Kranken- und Pflegeversicherung
Neuer Zuschuss zu den Beiträgen von freiwillig oder privat Versicherten.
Wer einen Angehörigen pflegt und nicht sozialversichert beschäftigt ist, sollte sich in jedem Fall um seine eigene Kranken- und Pflegeversicherung kümmern. Folgende Fälle sind denkbar:
Möglichkeit 1: Familienversichert über den Ehepartner oder die Eltern
Diese Lösung dürfte für die meisten pflegenden Angehörigen in Frage kommen. Ein Anrecht auf die kostenfreie Familienversicherung haben etwa die Ehepartner der gesetzlich Versicherten, soweit sie regelmäßig nur Einkünfte bis zu 355 Euro im Monat haben (für geringfügig Beschäftigte gilt eine Verdienstgrenze von 400 Euro). Diese Familienhilfe gibt es allerdings nur bei der gesetzlichen Kranken- und Pflegeversicherung. Für diejenigen, deren Ehepartner privat krankenversichert ist, kommt diese Möglichkeit also nicht in Frage.

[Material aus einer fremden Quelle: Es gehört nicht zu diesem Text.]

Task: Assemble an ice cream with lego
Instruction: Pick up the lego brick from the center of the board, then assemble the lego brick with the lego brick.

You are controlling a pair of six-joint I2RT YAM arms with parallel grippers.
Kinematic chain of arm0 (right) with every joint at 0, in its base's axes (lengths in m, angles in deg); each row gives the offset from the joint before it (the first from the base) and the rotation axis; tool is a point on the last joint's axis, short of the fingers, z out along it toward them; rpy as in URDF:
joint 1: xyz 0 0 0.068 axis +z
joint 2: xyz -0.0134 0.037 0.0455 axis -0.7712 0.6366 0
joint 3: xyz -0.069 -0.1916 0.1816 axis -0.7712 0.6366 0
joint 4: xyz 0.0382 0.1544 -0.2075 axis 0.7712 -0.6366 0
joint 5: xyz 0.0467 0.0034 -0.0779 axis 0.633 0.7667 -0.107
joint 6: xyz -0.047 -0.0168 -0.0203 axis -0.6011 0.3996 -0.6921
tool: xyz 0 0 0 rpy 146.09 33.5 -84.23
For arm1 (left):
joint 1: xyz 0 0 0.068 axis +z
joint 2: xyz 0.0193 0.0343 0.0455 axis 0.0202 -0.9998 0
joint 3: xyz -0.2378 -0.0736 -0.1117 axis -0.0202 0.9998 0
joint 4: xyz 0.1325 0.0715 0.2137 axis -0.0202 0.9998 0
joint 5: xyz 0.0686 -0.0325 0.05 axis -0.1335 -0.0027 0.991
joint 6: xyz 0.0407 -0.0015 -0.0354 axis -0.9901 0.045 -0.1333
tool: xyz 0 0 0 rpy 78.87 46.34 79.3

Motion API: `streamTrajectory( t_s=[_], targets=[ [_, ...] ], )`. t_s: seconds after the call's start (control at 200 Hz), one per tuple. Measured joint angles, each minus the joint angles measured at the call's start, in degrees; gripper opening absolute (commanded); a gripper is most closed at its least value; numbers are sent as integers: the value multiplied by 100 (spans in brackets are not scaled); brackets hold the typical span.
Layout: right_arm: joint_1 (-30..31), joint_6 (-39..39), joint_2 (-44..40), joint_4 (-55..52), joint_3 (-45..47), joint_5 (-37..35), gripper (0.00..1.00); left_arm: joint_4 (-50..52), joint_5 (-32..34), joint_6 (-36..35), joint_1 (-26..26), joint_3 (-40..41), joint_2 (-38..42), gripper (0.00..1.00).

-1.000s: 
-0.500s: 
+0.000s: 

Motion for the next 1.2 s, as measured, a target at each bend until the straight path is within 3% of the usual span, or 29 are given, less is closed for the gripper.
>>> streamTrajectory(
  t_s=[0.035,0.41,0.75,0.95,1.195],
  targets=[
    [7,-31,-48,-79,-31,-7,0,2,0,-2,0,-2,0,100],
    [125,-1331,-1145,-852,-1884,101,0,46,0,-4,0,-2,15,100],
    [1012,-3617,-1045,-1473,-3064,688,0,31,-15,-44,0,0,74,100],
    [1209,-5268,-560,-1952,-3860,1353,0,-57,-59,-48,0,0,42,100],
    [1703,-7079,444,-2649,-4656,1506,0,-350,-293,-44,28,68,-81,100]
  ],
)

Möglichkeit 2: Freiwillig gesetzlich versichert
Wer zuletzt Mitglied in einer gesetzlichen Kranken- und Pflegekasse war, kann seine Versicherung freiwillig fortsetzen. Die Betroffene müssen dann den vollen Beitrag zu diesen Sozialversicherungen selbst zahlen, können hierzu jedoch einen Zuschuss erhalten - allerdings nur in der sechsmonatigen Pflegezeit.
Beitrag: Wenn die Betroffenen nur äußerst geringe Einkünfte haben oder nur von ihren Ersparnissen leben, wird ein monatlicher Mindestbetrag verlangt. Dieser liegt derzeit für die Kranken- und Pflegeversicherung - bei gewissen Unterschieden zwischen den einzelnen gesetzlichen Kassen - bei insgesamt rund 140 Euro im Monat. Wer einen gut verdienenden Ehepartner hat, muss gegebenenfalls deutlich mehr bezahlen. Denn bei der Beitragsbemessung berücksichtigen die gesetzlichen Kassen entsprechend ihrer Satzung auch das Ehepartner-Einkommen. Nachweisbare besondere Belastungen - wie etwa Unterhalts-Zahlungen für gemeinsame Kinder - mindern allerdings die geforderten Beiträge.
Zuschuss: Diesen gibt es nur für diejenigen, die für die Angehörigenpflege eine Auszeit vom Job nehmen und nicht für diejenigen, die zuletzt - beispielsweise - als Selbstständige oder als Hausfrau und Mutter freiwillig versichert waren. Der Zuschuss deckt nicht in jedem Fall die vollen Kosten der Kranken- und Pflegeversicherung. Generell gibt es nur den Mindestbetrag, der von der Kranken- und Pflegekasse des pflegenden Angehörigen erhoben wird. Der Zuschuss wird - anders als bei den Regelungen zur Arbeitslosen- und Rentenversicherung nicht davon abhängig gemacht, dass die Betroffenen wöchentlich eine bestimmte Mindeststundenzahl mit der Pflege beschäftigt sind. Es reicht, dass die Betroffenen für die Pflege in ihrem Job pausieren.
Verfahren: Der Zuschuss muss bei der Pflegeversicherung des Pflegebedürftigen beantragt werden. Wer also beispielsweise seine Mutter pflegt, die bei der AOK Bayern pflegeversichert ist, muss bei der AOK Bayern einen Zuschuss zu seiner eigenen Kranken- und Pflegeversicherung beantragen.
Möglichkeit 3: Privat versichert
Hier gelten ähnliche Regelungen wie für freiwillig Versicherte. Auch in diesem Fall müssen die pflegenden Angehörigen die (unter Umständen hohen) Beiträge zu ihrer privaten Kranken- und Pflegeversicherung selbst entrichten. Als Zuschuss wird maximal der Mindestbetrag gewährt, den auch freiwillig gesetzlich Versicherte erhalten würden.
Hinweis: Diese Informationen entsprechen dem Rechtsstand zum Zeitpunkt der Veröffentlichung.